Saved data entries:

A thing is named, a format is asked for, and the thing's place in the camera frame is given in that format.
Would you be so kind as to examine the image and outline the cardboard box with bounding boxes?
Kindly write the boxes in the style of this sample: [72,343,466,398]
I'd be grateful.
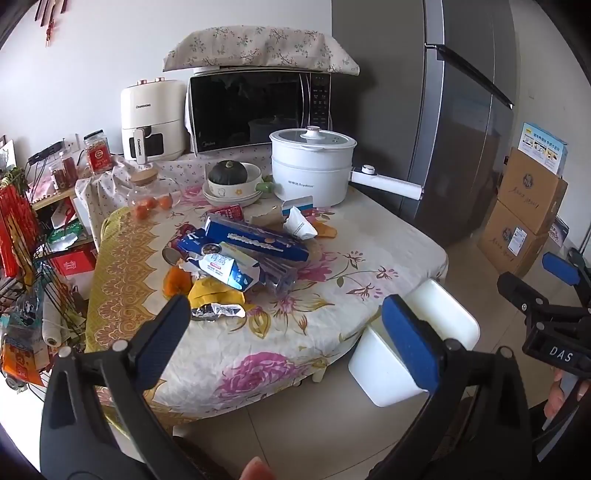
[477,198,550,278]
[498,147,568,236]

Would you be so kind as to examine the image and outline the orange snack bag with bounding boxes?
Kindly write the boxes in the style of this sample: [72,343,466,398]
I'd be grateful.
[0,337,44,387]

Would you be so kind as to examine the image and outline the white electric pot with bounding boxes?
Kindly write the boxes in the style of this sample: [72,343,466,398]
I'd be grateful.
[270,138,423,206]

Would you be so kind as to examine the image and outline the black power strip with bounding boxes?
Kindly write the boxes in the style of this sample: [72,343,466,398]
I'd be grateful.
[28,143,63,165]

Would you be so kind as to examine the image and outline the red drink can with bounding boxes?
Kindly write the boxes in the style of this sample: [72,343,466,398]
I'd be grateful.
[208,205,244,221]

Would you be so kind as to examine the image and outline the floral cushion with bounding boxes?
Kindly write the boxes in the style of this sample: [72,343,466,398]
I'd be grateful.
[163,27,361,75]

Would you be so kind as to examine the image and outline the dark green squash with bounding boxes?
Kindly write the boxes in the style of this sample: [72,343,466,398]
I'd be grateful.
[209,160,247,185]

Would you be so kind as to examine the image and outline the red box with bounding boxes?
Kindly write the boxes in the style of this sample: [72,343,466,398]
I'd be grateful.
[48,244,99,278]

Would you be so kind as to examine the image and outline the blue white carton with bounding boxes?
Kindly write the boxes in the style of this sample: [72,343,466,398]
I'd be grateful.
[175,231,208,257]

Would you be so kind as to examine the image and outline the black wire rack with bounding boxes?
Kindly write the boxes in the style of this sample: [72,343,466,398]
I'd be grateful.
[0,171,93,393]

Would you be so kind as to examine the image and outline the black microwave oven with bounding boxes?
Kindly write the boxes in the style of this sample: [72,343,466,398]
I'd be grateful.
[186,69,333,155]

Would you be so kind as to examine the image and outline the white plastic bin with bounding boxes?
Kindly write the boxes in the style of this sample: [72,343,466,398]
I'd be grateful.
[348,320,431,408]
[410,279,481,352]

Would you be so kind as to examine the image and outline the blue white printed box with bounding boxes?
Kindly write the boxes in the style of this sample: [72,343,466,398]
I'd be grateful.
[517,122,570,176]

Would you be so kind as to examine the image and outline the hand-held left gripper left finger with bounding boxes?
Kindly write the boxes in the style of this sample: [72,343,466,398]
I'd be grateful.
[41,293,232,480]

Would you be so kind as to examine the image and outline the paper towel roll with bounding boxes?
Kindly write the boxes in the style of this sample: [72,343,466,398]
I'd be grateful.
[41,291,65,347]

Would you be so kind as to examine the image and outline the cherry print white cloth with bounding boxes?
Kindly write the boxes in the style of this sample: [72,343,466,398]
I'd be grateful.
[76,147,278,241]

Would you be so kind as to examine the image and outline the white pot lid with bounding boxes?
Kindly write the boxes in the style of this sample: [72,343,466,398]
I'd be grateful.
[270,126,358,153]

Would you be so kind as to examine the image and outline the white milk carton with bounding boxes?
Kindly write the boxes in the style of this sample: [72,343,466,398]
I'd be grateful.
[185,251,262,291]

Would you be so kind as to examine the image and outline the white paper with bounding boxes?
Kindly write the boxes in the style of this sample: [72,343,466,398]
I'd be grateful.
[283,206,318,241]

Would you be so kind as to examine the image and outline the glass jar with red label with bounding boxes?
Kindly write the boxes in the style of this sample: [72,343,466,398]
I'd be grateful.
[83,130,112,175]

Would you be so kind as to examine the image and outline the wooden shelf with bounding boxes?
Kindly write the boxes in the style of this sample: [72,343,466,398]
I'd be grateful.
[32,185,100,252]

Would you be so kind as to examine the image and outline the flower print ceramic bowl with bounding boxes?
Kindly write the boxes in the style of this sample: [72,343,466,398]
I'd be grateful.
[207,162,264,197]

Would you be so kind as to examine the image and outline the white plate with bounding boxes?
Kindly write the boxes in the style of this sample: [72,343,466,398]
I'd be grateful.
[209,196,260,208]
[202,182,263,203]

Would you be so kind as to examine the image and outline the glass teapot with wooden lid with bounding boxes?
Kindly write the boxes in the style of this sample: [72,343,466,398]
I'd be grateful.
[124,167,183,219]

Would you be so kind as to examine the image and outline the person's right hand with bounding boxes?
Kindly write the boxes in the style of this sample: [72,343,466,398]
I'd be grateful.
[544,369,578,422]

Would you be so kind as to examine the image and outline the torn brown cardboard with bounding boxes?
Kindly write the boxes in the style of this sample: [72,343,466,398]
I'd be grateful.
[249,205,289,229]

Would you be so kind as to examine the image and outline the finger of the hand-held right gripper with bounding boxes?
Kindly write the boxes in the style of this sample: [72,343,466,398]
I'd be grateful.
[497,271,591,321]
[542,248,591,308]

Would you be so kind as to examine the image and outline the white air fryer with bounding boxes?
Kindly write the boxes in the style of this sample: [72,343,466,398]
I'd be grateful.
[121,78,188,163]

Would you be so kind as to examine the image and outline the grey refrigerator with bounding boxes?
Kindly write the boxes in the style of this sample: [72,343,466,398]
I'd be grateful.
[331,0,515,247]

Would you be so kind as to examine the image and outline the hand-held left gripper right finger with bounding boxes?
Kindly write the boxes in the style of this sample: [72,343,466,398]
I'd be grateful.
[369,294,546,480]

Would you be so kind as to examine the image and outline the green white plastic bag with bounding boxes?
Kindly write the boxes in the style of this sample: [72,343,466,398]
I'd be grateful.
[46,222,83,251]

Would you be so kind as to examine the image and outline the red hanging packets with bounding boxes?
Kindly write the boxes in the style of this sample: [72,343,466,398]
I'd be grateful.
[0,185,38,278]

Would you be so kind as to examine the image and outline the floral yellow tablecloth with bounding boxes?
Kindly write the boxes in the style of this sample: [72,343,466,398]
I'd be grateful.
[85,178,448,435]

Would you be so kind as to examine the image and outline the long blue box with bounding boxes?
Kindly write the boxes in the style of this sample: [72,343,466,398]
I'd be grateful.
[203,216,311,261]

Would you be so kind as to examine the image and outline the person's left hand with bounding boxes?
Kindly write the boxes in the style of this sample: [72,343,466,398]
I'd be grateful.
[233,457,278,480]

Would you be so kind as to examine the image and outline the yellow wrapper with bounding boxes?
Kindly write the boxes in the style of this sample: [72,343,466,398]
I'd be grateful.
[188,277,245,310]

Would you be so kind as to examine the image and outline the crumpled silver foil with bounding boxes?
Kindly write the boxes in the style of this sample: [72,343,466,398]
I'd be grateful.
[190,302,246,321]

• _Your goal_
If a line of the data holds the string "cardboard", list it.

• _Result_
Would you be so kind as to examine the image and outline the cardboard box with bounding boxes?
Would you be so kind as to examine the image and outline the torn brown cardboard with bounding boxes?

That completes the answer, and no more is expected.